3. Sur les demandes reconventionnelles relatives aux loyers impayés
C'est à juste titre que le premier juge a écarté l'existence d'un accord entre les parties pour réduire le loyer à 470 euros en raison de l'indécence du logement loué.
En effet, il ne saurait être déduit du courriel adressé le 14 janvier 2020 par Mme [U] indiquant que 'le loyer de février repart à 500 euros comme défini dans le bail' l'existence d'un accord antérieur des parties pour voir réduit ledit loyer de 30 euros.
A hauteur d'appel, Mme [H] justifie d'un virement de 216 euros en règlement du loyer de juin 2020 et d'un versement de 0,50 euro le 7 mai 2020 non pris en compte par le premier juge.
Le surplus du montant des loyers impayés au 20 janvier 2022 retenu par le premier juge n'est pas utilement contesté.
En conséquence, le jugement entrepris sera infirmé en ce sens et, la cour statuant à nouveau, le montant des loyers impayés au 20 janvier 2022 sera fixé à la somme de 2.900,50 euros déduction faite du dépôt de garantie.
Au dispositif de ses dernières conclusions qui seul saisit la cour, l'appelante ne formule aucune prétention tendant à voir ordonner la compensation des sommes dues réciproquement par les parties, ni aucune demande de délais de paiement, de sorte que le jugement entrepris sera confirmé de ces chefs.
4. Sur les demandes accessoires
Faute pour le bailleur d'établir qu'un état des lieux de sortie ne pouvait être établi contradictoirement et amiablement comme l'exige l'article 3-2 de la loi du 6 juillet 1989, les frais d'établissement de l'état des lieux de sortie du 4 mars 2022 par un huissier de justice demeureront intégralement à la charge du bailleur qui l'a fait dresser.
Le jugement entrepris sera infirmé sur ce point.

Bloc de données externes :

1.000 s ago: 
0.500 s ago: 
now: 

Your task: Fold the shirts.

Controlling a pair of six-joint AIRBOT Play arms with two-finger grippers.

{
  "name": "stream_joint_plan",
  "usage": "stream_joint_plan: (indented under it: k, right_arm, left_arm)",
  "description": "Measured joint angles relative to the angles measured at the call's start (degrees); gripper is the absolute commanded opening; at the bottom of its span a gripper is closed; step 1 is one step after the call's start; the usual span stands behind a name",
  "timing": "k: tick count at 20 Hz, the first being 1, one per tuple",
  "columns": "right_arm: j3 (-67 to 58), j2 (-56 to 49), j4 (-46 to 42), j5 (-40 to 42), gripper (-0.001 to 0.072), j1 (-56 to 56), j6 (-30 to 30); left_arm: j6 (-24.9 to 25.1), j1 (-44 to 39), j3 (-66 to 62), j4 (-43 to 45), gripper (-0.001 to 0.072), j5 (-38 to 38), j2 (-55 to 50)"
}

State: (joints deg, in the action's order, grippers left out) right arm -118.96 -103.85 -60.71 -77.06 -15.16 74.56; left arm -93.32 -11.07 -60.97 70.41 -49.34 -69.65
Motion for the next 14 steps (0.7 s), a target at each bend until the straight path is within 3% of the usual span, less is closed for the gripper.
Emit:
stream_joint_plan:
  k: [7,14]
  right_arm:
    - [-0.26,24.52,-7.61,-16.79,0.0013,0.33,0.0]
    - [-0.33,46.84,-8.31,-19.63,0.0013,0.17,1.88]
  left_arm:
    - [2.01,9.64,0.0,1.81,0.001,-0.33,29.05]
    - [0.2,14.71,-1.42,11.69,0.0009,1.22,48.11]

Le rejet de la demande de Mme [H] tendant à voir condamner Mme [U] à lui rembourser le coût du rapport d'expertise établi par M. [D] sera confirmé, dès lors que cette mesure d'expertise amiable n'a pas été judiciairement ordonnée.
Les dispositions du jugement entrepris relatives aux frais irrépétibles et aux dépens de première instance, fondées sur une exacte appréciation, seront confirmées hormis celles relatives au frais d'établissement de l'état des lieux de sortie du 4 mars 2022 par huissier de justice.
Chacune des parties succombe partiellement en ses prétentions, de sorte qu'il convient de partager les dépens de l'instance d'appel par moitié entre elles et de rejeter les demandes formées par celles-ci sur le fondement de l'article 700 du code de procédure civile.
PAR CES MOTIFS
La cour, statuant publiquement, par arrêt contradictoire mis à disposition au greffe,
Infirme le jugement entrepris en ce qu'il a condamné Mme [J] [E], épouse [H], à verser à Mme [M] [U] la somme de 3.117 euros au titre des loyers impayés arrêtés au 20 janvier 2022, outre les intérêts au taux légal à compter de sa décision et en ce qu'elle a condamné Mme [J] [E], épouse [H], à prendre en charge la moitié des frais d'établissement de l'état des lieux de sortie du 4 mars 2022 par huissier de justice ;
Confirme le jugement entrepris en ses autres dispositions soumises à la cour ;
Statuant à nouveau du chef des dispositions infirmées et y ajoutant,
Condamne Mme [J] [E], épouse [H], à payer à Mme [M] [E], épouse [U], la somme de 2.900,50 euros au titre des loyers impayés au 20 janvier 2022, déduction faite du montant du dépôt de garantie, outre les intérêts au taux légal à compter du présent arrêt ;
Dit que les frais d'établissement de l'état des lieux de sortie du 4 mars 2022 par huissier de justice seront à la charge intégrale de Mme [M] [U] ;
Partage par moitié les dépens d'appel entre Mme [M] [U] et Mme [J] [E], épouse [H] ;
Dit n'y avoir lieu de prononcer de condamnation sur le fondement de l'article 700 du code de procédure civile.